- Born: June 3 1900 New York, United States
- Died: May 10 1973 Manhattan, United States
- Education: New York University
- Occupation: Journalist
- Known for: Editor of Variety

= Abel Green =

American journalist and editor (1900–1973)

Abel Green (June 3, 1900 - May 10, 1973) was an American journalist best known as the editor of entertainment magazine Variety for forty years. Its founder Sime Silverman first hired Green as a reporter in 1918, and Green's byline first appeared on May 30, 1919.

==Biography==
===Early life===
Green was born in New York, the son of Seymour A. Green and Berta Raines. He attended Stuyvesant High School, but dropped out of New York University.

===Publishing===
The first time his signature appeared in Variety was in the May 30, 1919, issue, when he reviewed the film Playthings of Passion, signing it "Abel". By 1925 he penned a column in the music section headed "Abel's Comment". Later, in 1928 he wrote a weekly column in Variety called "Around New York" and one called "Radio Rambles".

After Silverman died in 1933, Green took over as editor of Variety. Green was responsible for the creation of much of Varietys characteristic jargon, including the 1935 headline "Sticks Nix Hick Pix"; in his obituary, Time said that if Variety was the Bible of show business, then Green "was its King James". In 1951, Green collaborated with Joe Laurie Jr. on Show Biz: From Vaude to Video, a history of show business. He also edited The Spice of Variety in 1952, a compilation of Variety articles.

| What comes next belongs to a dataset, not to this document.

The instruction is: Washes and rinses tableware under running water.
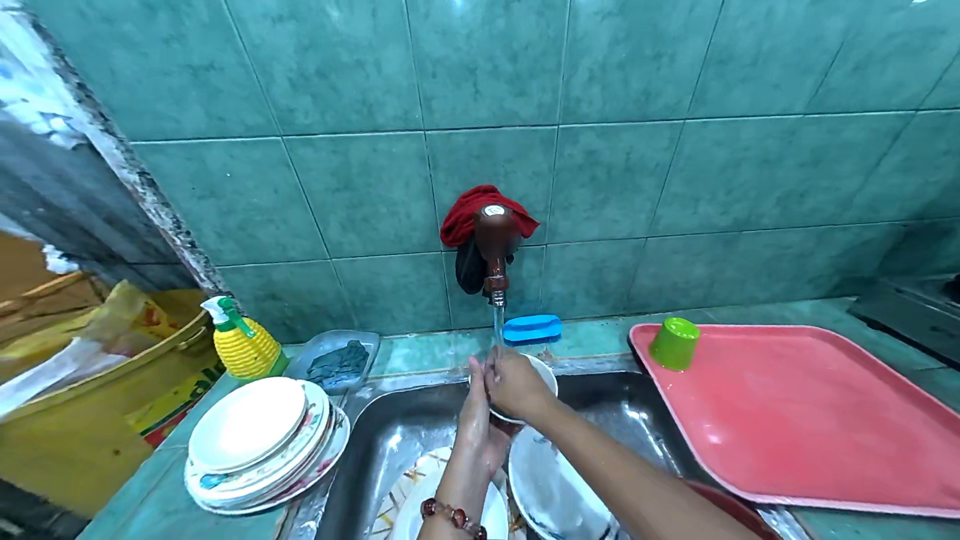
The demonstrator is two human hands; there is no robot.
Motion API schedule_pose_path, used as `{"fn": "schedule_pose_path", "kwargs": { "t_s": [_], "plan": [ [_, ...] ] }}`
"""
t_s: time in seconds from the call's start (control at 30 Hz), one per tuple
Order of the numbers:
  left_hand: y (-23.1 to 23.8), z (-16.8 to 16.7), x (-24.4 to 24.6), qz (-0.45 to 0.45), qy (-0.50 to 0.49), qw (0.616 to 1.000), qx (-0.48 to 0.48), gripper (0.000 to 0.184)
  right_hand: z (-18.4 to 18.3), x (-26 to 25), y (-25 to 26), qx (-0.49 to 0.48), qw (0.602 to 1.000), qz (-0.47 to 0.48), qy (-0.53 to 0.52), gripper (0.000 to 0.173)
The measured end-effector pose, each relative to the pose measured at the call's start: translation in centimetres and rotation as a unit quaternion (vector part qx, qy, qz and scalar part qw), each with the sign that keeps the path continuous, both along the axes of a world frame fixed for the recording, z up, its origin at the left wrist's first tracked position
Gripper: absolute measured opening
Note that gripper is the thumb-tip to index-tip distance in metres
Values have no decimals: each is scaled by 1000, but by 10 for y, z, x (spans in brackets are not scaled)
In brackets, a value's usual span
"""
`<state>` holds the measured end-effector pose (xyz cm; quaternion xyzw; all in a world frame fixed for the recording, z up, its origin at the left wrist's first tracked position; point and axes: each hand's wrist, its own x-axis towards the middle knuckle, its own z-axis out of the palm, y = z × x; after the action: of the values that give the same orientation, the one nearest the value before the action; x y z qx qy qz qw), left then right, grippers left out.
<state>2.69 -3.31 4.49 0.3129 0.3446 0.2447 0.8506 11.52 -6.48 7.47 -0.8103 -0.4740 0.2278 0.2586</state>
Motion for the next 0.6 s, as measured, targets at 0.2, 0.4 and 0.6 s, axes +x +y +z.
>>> {"fn": "schedule_pose_path", "kwargs": {
  "t_s": [0.2, 0.4, 0.6],
  "plan": [
    [14, -16, -11, 48, -13, 999, -12, 71, -3, 0, -5, -108, 962, 163, -191, 32],
    [11, -16, -9, 46, -14, 998, -30, 74, -13, -14, 0, -29, 988, 150, -27, 33],
    [10, -9, -9, 35, -22, 999, -34, 76, -11, -7, 0, -50, 976, 124, -170, 37]
  ]
}}
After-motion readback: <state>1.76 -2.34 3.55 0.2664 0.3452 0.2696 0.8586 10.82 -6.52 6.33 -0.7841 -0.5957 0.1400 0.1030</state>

Green co-wrote the 1933 film Mr. Broadway with Ed Sullivan. He appeared in the 1947 film Copacabana.

==Personal life and death==
He married Grace Fenn on June 3, 1921, and was married for 52 years. Like Silverman, Green always wore a bowtie.

He died of a heart attack at his home at 55 Central Park West.

==Bibliography==
- Inside "Variety": The Story of the Bible of Show Business (1905-1987) by Peter Besas. Madrid: Ars Millenii, 2000.
- God Wears a Bow Tie: A Novel of Show Business by Lyle Stuart. New York: Greenberg, 1949.